Yes, it’s a variant of sweet sour chicken. No, it’s not Chinese although it may have been inspired by a Hunan dish called tangerine chicken. The Hunan dish is spicy; orange chicken is sweet and sour. The accepted history of orange chicken is that it was created by Chef Andy Lau of Panda Express back in 1987.
What makes orange chicken so good? I’m not privy to the secrets of Panda Express but I do have a few tricks to ensure that the chicken meat is succulent, and the orange flavor and aroma are pronounced without overwhelming.
For starters, I use skin on chicken thigh fillets. It’s more tasty than breast meat and it can withstand deep frying without losing flavor. Next, I’m a firm believer in the wonders of marinating the chicken despite being cut into small pieces. I also add finely grated orange zest to the marinade.

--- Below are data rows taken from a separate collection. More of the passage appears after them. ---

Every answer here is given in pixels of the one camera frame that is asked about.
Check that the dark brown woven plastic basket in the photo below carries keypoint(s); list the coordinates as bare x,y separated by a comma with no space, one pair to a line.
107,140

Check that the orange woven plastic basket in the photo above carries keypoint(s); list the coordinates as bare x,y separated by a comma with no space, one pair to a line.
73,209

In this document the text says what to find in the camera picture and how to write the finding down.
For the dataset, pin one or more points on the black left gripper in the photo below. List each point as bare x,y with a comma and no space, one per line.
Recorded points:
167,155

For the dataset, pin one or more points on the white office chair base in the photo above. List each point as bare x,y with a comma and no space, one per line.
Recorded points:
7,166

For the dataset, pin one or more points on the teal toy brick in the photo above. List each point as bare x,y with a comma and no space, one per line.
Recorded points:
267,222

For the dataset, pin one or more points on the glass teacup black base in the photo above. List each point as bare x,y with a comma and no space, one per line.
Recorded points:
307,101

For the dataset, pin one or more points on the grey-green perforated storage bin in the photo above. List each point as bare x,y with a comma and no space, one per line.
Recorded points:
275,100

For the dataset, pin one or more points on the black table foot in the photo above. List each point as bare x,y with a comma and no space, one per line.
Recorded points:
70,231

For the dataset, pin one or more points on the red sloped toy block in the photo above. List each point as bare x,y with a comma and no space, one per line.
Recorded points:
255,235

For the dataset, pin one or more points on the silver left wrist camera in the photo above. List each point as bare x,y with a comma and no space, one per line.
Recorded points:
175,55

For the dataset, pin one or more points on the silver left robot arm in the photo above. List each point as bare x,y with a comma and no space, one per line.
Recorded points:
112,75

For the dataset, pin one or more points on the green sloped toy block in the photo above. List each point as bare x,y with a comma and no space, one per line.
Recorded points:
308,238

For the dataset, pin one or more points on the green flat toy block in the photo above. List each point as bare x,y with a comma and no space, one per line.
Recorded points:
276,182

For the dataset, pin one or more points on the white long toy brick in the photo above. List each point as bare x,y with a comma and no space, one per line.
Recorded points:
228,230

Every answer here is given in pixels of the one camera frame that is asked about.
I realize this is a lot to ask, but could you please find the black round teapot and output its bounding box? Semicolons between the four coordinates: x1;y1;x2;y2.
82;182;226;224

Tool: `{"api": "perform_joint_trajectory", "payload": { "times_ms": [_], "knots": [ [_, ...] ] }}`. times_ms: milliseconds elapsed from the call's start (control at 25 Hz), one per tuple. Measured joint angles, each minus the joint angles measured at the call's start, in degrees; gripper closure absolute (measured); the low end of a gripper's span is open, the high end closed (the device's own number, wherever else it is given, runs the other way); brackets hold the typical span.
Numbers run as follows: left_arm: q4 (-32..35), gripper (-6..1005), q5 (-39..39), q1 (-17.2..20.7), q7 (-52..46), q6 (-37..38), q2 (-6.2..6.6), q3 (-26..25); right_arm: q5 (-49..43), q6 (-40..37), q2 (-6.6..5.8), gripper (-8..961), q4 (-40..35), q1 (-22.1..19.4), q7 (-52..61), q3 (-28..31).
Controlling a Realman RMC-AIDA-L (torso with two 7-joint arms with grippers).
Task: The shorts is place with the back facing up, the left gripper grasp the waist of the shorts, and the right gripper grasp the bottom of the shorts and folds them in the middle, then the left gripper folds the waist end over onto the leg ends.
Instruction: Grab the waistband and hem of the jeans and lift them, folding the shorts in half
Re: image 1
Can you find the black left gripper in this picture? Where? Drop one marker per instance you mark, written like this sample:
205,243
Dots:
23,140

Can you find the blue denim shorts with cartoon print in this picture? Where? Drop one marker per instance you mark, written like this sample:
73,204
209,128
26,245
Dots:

I don’t add starch dissolved in water (called slurry in America, a term that makes me roll my eyes) to thicken the sauce. Instead, I create a syrup by boiling down sugar with orange juice and vinegar. For added orange-y flavor and aroma, I throw in orange zest to the sauce too. And, for subtle heat and even more flavor and aroma, ginger is a must.
In making the syrup, it is essential that the heat be turned off at the right time. It takes about ten minutes for the sauce to reach the ideal syrupy stage. It may appear too thin but note that the sauce thickens as it cools so don’t wait for it to turn too thick.
To make sure that the surface of the chicken turns crisp while the inside remains moist, do not overcrowd the pan during frying. If your pan is not large enough to cook all the chicken cubes in a single batch, divide the chicken into portions and fry one portion at a time.
With a beautiful sauce done right and crispy chicken pieces fried correctly, all that remains to be done is to toss them together to let the sauce coat the surface of every piece of chicken and reach the deepest nook and cranny.
Full recipe below
- zest from ½ orange
- ½ cup white sugar
- 2 tablespoons rice vinegar
- ½ teaspoon salt
- ¼ teaspoon grated ginger
- 2 tablespoons orange juice
To cook orange chicken
- ¼ cup tapioca starch - or potato starch or corn starch
- cooking oil
- orange wedges
- thinly sliced scallions
Marinate the chicken
- Pat the chicken fillets dry and cut into two-inch cubes.
- Place the chicken and all the ingredients for the marinade, except the orange, in a bowl and mix well.
- Cut the orange into halves; reserve one portion.
- Finely grate the zest of half an orange and mix into the chicken.
- Cover the bowl and marinate the chicken in the fridge for 30 minutes.
Make the sauce
- Using a paring knife or a vegetable peeler, cut off the zest of the reserved orange half.
- Put the orange zest and all the ingredients for the sauce in a small sauce pan.
- Cook the sauce over medium heat, occasionally swirling the pan, until syrupy (see notes after the recipe). Set aside.
Fry the chicken
- In a wok or frying pan, heat enough cooking oil to reach a depth of at least three inches.
- Take the chicken out of the fridge and stir.
- Take the half orange (from which the zest used in the marinade was taken) and cut into wedges.
- Add the tapioca starch to the chicken and toss to distribute evenly.
- Fry the battered chicken until browned and lightly crisp (see notes after the recipe). Scoop out the chicken and move to a strainer or rack.
Assemble the orange chicken
- Pour off the oil (you may reuse it) from the pan.
- Strain the orange sauce directly into the pan.
- Heat the sauce until bubbly.
- Add the cooked chicken to the sauce and toss them around until each piece is generously coated with the syrupy sauce.
- Stir in the orange wedges.
- Transfer the cooked orange chicken to a shallow bowl, sprinkle with sliced scallions and serve at once.